See Oregon salary details

$14

$42

$70

How much do capa jobs pay per hour?

As of Jun 12, 2026, the average hourly pay for capa in Oregon is $42.06, according to ZipRecruiter salary data. Most workers in this role earn between $31.89 and $48.91 per hour, depending on experience, location, and employer.

What is the work of CAPA?

A CAPA (Corrective and Preventive Action) specialist is responsible for identifying, investigating, and resolving quality issues within an organization. They analyze root causes, implement corrective actions, and ensure compliance with quality standards, often using tools like CAPA software and quality management systems. Strong problem-solving skills and knowledge of regulatory requirements are essential for this role.

What are the typical daily responsibilities of a CAPA specialist?

A CAPA specialist is responsible for investigating quality issues, identifying root causes, and implementing corrective and preventive actions to ensure ongoing compliance and product integrity. Their typical day involves reviewing nonconformance reports, collaborating with cross-functional teams, documenting findings, and tracking the progress of CAPA initiatives using specialized software. CAPA specialists also prepare reports for audits and may facilitate meetings to drive continuous improvement activities. This role often requires balancing multiple projects and deadlines in a regulated environment, making organizational and communication skills crucial for success.

What job makes $10,000 a month without a degree?

A CAPA (Certified Anti-Money Laundering Professional) typically does not earn $10,000 a month without additional experience or certifications. However, some high-paying roles in sales, real estate, or entrepreneurship can reach that income level without a degree, often requiring strong skills, networking, and business acumen.

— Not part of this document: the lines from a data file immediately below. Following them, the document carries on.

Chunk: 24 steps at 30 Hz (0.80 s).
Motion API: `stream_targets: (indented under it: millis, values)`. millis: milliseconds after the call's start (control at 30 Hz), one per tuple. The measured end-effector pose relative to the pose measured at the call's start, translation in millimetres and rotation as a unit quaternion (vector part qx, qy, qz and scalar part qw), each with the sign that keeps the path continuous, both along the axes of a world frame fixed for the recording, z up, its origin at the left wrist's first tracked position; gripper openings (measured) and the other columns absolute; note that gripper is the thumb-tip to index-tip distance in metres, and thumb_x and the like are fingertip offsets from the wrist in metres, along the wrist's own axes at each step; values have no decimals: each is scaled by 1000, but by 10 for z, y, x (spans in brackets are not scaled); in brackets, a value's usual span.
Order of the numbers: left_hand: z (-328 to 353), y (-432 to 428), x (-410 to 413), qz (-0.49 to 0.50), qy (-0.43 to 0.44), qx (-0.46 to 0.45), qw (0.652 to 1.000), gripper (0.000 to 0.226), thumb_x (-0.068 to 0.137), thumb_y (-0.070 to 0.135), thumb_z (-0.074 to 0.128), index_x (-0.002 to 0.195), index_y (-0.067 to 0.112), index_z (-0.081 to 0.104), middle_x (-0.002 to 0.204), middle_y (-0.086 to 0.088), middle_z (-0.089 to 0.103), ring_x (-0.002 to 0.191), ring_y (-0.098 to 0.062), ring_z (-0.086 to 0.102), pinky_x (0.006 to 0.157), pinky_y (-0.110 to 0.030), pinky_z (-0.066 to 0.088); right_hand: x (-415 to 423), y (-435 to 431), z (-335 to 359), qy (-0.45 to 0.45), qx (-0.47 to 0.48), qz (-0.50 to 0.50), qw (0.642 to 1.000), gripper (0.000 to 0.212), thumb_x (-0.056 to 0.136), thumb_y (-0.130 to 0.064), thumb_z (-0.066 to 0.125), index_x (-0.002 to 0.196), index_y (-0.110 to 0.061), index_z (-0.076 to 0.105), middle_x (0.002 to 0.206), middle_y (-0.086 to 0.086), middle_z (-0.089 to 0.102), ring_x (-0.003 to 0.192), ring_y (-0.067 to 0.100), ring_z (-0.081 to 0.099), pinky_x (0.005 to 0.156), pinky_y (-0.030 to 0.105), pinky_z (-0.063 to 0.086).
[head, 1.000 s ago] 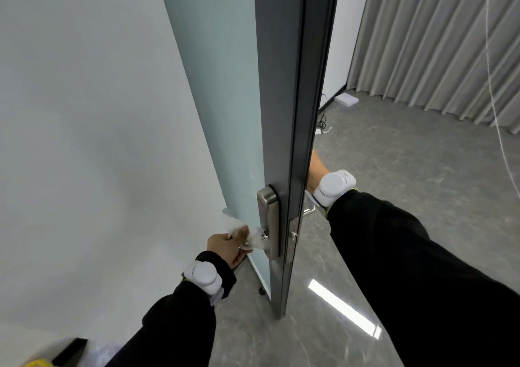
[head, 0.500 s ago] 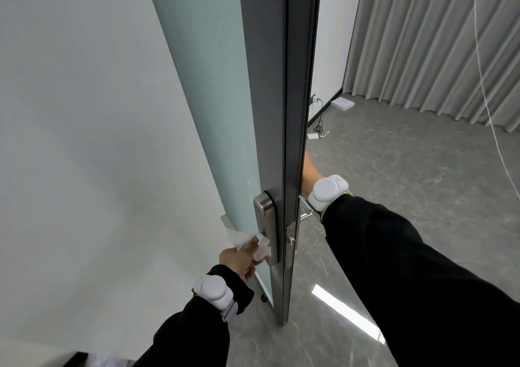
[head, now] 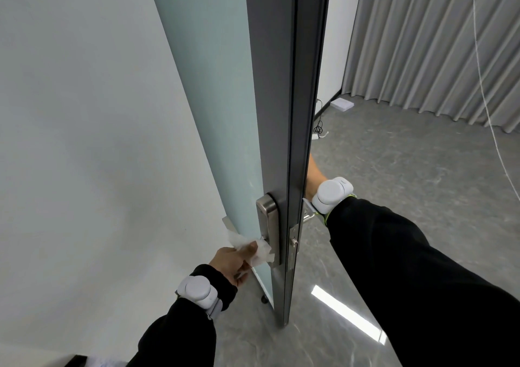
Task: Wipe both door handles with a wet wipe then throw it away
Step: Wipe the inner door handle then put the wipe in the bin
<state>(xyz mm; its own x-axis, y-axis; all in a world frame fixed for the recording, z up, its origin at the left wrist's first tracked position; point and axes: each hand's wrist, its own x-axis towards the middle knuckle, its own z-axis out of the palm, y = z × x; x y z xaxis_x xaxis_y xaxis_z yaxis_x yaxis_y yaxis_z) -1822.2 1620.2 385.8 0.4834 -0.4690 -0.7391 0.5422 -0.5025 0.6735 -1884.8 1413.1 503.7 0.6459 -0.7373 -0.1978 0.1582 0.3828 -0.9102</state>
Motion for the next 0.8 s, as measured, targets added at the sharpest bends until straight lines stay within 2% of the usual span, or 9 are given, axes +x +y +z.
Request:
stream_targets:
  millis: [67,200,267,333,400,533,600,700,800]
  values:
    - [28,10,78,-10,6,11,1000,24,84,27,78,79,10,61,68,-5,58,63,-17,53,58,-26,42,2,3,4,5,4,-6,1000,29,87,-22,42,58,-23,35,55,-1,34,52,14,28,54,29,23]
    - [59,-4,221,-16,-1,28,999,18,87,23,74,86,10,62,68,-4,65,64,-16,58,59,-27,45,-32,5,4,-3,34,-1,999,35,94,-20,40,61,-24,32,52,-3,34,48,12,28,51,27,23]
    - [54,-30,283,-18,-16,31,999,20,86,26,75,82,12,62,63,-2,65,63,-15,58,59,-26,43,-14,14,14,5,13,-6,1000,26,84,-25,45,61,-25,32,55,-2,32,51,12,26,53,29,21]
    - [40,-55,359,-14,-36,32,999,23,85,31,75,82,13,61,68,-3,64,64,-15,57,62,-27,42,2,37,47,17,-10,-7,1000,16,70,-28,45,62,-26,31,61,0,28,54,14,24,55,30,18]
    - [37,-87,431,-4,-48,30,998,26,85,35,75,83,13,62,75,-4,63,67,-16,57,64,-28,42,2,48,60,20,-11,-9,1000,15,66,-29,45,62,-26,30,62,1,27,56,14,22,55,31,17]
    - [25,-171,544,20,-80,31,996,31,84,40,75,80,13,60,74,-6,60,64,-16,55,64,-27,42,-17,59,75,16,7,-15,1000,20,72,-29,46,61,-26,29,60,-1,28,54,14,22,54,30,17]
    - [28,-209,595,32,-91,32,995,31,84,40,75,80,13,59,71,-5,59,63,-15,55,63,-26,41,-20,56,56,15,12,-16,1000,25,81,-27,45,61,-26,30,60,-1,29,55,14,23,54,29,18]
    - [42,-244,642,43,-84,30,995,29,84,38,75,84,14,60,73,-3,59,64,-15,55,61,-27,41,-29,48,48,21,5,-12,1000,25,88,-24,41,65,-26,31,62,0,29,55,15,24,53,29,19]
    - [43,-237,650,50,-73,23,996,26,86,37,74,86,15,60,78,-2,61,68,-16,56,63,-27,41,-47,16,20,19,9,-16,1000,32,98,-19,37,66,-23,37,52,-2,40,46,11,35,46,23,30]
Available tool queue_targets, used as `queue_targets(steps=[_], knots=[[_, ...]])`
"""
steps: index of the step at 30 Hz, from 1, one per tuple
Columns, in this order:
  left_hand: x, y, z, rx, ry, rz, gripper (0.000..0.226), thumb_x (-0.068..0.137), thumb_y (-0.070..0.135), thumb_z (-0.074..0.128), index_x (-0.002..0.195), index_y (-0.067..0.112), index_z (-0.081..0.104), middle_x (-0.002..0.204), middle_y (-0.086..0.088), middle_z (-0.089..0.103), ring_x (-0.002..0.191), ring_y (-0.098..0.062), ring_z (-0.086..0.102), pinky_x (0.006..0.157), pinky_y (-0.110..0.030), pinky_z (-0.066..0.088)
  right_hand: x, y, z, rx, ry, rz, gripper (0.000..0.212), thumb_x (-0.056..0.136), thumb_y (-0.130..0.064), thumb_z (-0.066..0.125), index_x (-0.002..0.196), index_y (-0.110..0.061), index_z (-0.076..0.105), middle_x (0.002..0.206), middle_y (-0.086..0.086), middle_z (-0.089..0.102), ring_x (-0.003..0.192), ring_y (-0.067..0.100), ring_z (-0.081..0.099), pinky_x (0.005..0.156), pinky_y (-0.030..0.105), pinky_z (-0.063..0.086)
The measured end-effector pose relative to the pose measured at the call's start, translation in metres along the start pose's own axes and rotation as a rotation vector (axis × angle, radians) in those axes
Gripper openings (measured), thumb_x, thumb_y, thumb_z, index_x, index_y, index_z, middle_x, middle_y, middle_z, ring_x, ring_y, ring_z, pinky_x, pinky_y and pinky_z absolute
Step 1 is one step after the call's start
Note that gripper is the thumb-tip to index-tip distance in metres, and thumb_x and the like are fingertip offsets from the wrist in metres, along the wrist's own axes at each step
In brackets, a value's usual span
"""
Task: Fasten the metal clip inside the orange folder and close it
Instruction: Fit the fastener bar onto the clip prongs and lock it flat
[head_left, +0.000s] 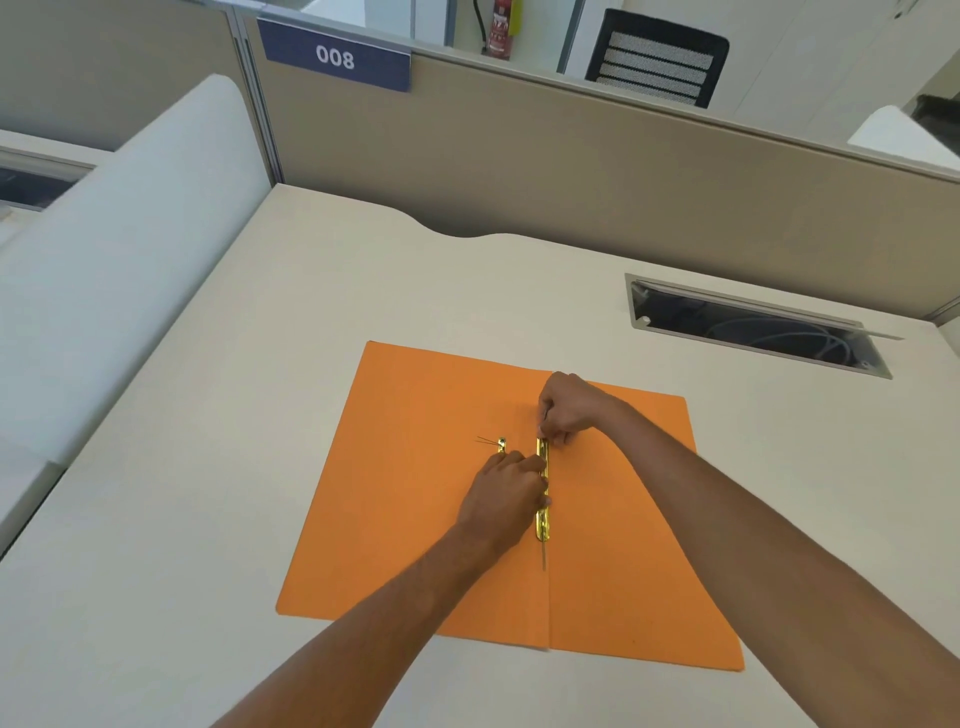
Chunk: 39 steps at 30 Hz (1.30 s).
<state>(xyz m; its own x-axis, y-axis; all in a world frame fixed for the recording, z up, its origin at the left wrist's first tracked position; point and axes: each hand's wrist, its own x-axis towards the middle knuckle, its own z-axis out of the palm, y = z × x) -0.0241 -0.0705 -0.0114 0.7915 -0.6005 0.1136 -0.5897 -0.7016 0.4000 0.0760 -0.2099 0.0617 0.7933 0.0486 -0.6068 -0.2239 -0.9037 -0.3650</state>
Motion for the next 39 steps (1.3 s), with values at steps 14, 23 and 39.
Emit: queue_targets(steps=[14,23,39], knots=[[-0.002,0.000,-0.002,-0.011,-0.008,-0.001,0.025,0.095,0.027,0.057,0.111,0.013,0.069,0.125,0.001,0.062,0.110,-0.024,0.054,0.099,-0.035,0.037,-0.013,0.032,0.027,0.706,0.292,0.179,0.016,0.088,-0.012,0.068,0.079,-0.003,0.058,0.069,0.019,0.068,0.051,0.027,0.068,0.049,0.034,0.058],[-0.009,-0.003,0.001,-0.104,0.035,-0.014,0.027,0.098,0.028,0.052,0.113,0.014,0.069,0.136,0.002,0.057,0.118,-0.023,0.053,0.105,-0.031,0.030,-0.062,0.095,0.090,0.056,0.663,-0.087,0.034,0.100,-0.022,0.049,0.130,-0.009,0.056,0.142,0.007,0.052,0.134,0.026,0.044,0.109,0.037,0.037],[-0.007,0.001,-0.008,-0.155,0.004,-0.052,0.021,0.094,0.025,0.059,0.102,0.013,0.075,0.128,0.002,0.064,0.113,-0.023,0.058,0.100,-0.032,0.038,-0.085,0.126,0.143,-0.178,0.618,0.004,0.069,0.099,-0.053,0.010,0.155,-0.014,0.002,0.165,0.000,-0.004,0.151,0.013,-0.009,0.123,0.035,-0.004]])
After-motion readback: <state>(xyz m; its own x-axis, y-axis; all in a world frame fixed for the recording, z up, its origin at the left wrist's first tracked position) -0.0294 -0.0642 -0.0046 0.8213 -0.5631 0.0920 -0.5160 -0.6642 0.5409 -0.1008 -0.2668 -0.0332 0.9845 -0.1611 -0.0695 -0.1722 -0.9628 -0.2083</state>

What does a CAPA specialist do?

A CAPA (Corrective and Preventive Action) specialist is responsible for identifying, investigating, and resolving quality issues within an organization. They develop and implement corrective and preventive actions to ensure compliance with regulatory standards and improve processes, often using quality management tools like root cause analysis and audit procedures.

What are the key skills and qualifications needed to thrive in the Capa position, and why are they important?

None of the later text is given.